▸ TRY IT
Copy out the first line of the listing and every line after it, exactly, until you have copied the line containing "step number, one".

▸ EXERCISE DATA
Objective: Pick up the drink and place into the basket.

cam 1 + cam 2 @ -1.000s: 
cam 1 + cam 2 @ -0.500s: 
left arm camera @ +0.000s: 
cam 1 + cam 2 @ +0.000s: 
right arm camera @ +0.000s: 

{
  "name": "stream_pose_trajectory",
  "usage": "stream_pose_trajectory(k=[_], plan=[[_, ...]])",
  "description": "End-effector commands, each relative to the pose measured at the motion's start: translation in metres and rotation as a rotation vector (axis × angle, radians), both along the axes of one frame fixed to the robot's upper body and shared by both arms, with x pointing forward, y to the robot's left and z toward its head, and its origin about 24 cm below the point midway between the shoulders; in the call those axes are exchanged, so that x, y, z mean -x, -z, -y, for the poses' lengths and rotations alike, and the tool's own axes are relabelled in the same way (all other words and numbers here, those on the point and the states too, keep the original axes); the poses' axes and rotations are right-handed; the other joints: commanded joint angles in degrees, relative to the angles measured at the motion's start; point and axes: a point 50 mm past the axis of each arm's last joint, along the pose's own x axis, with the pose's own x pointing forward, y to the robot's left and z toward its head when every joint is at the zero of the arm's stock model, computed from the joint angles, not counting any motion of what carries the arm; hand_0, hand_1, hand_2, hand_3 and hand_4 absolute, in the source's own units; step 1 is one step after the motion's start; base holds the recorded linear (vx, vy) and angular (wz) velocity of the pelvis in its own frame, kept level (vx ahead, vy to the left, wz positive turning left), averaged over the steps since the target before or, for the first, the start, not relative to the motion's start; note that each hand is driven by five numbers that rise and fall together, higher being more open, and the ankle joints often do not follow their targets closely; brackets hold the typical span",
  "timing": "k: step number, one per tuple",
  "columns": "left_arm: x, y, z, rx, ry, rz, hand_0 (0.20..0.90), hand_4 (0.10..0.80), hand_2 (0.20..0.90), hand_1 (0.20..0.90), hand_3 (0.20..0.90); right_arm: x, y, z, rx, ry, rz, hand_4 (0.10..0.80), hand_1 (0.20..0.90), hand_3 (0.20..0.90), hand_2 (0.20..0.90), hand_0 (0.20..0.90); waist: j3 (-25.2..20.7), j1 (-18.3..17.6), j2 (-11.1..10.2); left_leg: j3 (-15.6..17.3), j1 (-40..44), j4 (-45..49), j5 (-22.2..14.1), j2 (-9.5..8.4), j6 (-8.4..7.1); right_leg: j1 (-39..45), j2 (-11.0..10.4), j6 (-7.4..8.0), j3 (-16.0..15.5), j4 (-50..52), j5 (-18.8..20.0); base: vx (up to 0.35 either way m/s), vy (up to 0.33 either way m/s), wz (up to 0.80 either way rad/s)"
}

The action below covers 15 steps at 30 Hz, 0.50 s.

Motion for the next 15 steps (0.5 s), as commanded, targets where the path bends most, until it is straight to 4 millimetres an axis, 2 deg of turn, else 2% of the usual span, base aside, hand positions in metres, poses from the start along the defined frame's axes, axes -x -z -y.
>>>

▸ ANSWER TO THIS EXERCISE
Objective: Pick up the drink and place into the basket.

cam 1 + cam 2 @ -1.000s: 
cam 1 + cam 2 @ -0.500s: 
left arm camera @ +0.000s: 
cam 1 + cam 2 @ +0.000s: 
right arm camera @ +0.000s: 

{
  "name": "stream_pose_trajectory",
  "usage": "stream_pose_trajectory(k=[_], plan=[[_, ...]])",
  "description": "End-effector commands, each relative to the pose measured at the motion's start: translation in metres and rotation as a rotation vector (axis × angle, radians), both along the axes of one frame fixed to the robot's upper body and shared by both arms, with x pointing forward, y to the robot's left and z toward its head, and its origin about 24 cm below the point midway between the shoulders; in the call those axes are exchanged, so that x, y, z mean -x, -z, -y, for the poses' lengths and rotations alike, and the tool's own axes are relabelled in the same way (all other words and numbers here, those on the point and the states too, keep the original axes); the poses' axes and rotations are right-handed; the other joints: commanded joint angles in degrees, relative to the angles measured at the motion's start; point and axes: a point 50 mm past the axis of each arm's last joint, along the pose's own x axis, with the pose's own x pointing forward, y to the robot's left and z toward its head when every joint is at the zero of the arm's stock model, computed from the joint angles, not counting any motion of what carries the arm; hand_0, hand_1, hand_2, hand_3 and hand_4 absolute, in the source's own units; step 1 is one step after the motion's start; base holds the recorded linear (vx, vy) and angular (wz) velocity of the pelvis in its own frame, kept level (vx ahead, vy to the left, wz positive turning left), averaged over the steps since the target before or, for the first, the start, not relative to the motion's start; note that each hand is driven by five numbers that rise and fall together, higher being more open, and the ankle joints often do not follow their targets closely; brackets hold the typical span",
  "timing": "k: step number, one per tuple",

The work on this exercise is finished.